Biography: Jason Paxman

Abstract

Emerging bacterial resistance to antibiotics was recently described by the World Health Organisation as a ‘global health emergency’. The development of new types of antibiotics is clearly not keeping pace with bacterial resistance. If we are to solve this problem we need alternative ways of thinking. We still know so little with regard to how bacteria use protein virulence factors to colonise, infect and cause diseases in hosts at the molecular level, and this information is pivotal towards developing new anti-microbials.

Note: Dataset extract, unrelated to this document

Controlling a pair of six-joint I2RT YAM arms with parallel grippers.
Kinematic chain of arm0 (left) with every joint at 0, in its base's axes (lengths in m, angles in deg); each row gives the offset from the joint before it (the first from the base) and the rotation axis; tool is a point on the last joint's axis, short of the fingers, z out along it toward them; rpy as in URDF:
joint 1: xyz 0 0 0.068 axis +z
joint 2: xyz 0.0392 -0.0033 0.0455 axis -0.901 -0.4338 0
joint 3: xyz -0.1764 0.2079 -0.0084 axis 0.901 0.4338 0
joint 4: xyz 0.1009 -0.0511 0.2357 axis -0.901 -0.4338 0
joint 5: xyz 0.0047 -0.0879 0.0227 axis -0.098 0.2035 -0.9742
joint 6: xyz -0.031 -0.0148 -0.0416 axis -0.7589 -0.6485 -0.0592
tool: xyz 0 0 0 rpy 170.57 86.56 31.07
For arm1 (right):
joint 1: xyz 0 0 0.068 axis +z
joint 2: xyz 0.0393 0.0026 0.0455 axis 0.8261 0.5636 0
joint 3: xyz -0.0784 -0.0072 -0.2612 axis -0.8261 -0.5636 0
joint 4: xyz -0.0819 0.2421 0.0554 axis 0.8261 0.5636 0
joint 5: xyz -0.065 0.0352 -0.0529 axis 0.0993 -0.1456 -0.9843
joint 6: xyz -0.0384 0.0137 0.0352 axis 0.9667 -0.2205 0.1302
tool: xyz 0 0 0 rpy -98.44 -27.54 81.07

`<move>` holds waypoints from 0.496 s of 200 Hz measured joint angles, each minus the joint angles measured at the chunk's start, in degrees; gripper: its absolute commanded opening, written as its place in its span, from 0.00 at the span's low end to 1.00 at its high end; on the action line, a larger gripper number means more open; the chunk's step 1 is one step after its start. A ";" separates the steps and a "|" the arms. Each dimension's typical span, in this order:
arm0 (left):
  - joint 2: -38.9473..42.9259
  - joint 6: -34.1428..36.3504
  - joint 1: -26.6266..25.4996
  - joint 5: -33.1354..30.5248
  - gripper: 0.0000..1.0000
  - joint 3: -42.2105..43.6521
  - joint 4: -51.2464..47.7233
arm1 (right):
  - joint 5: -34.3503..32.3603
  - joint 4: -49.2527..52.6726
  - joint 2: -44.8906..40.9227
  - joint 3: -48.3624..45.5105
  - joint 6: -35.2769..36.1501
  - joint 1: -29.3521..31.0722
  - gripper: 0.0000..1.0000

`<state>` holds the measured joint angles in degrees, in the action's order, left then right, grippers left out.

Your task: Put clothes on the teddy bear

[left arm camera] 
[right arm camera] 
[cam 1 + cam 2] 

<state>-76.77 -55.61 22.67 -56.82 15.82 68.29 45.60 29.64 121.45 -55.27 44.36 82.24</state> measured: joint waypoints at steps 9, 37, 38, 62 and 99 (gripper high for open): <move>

My research involves understanding the molecular mechanisms of bacterial virulence factors and their regulators along with their roles in bacterial pathogenesis. I use various forms of recombinant protein expression, production and purification to produce these virulence factors for protein crystallisation. Utilising the Australian Synchrotron I then solve the structures of these virulence factors, and in combination with both biophysical and biochemical assays, I determine their mechanisms of action and then how to inhibit their functions. Autotransporter proteins are the largest group of outer membrane and secreted virulence factors from medically important bacterial pathogens. We were the first to reveal how autotransporter adhesins from pathogenic E. coli such as Antigen 43 promote biofilm formation while others such as UpaB can faciliate colonisation of human epithelium. Using this knowledge we have since developed inhibitors that can bind these adhesins to block their pathogenic phenotypes. Bacterial disulfide oxidoreductases are critical for the stable folding of many virulence factors. In this area we have well established research of targeting widespread disulfide oxidoreductases to inhibit the production of functional virulence factors. Overall, our research is leading the way towards developing anti-bacterial therapeutics that target the virulence factors themselves and so offer reduced emergence of bacterial resistance.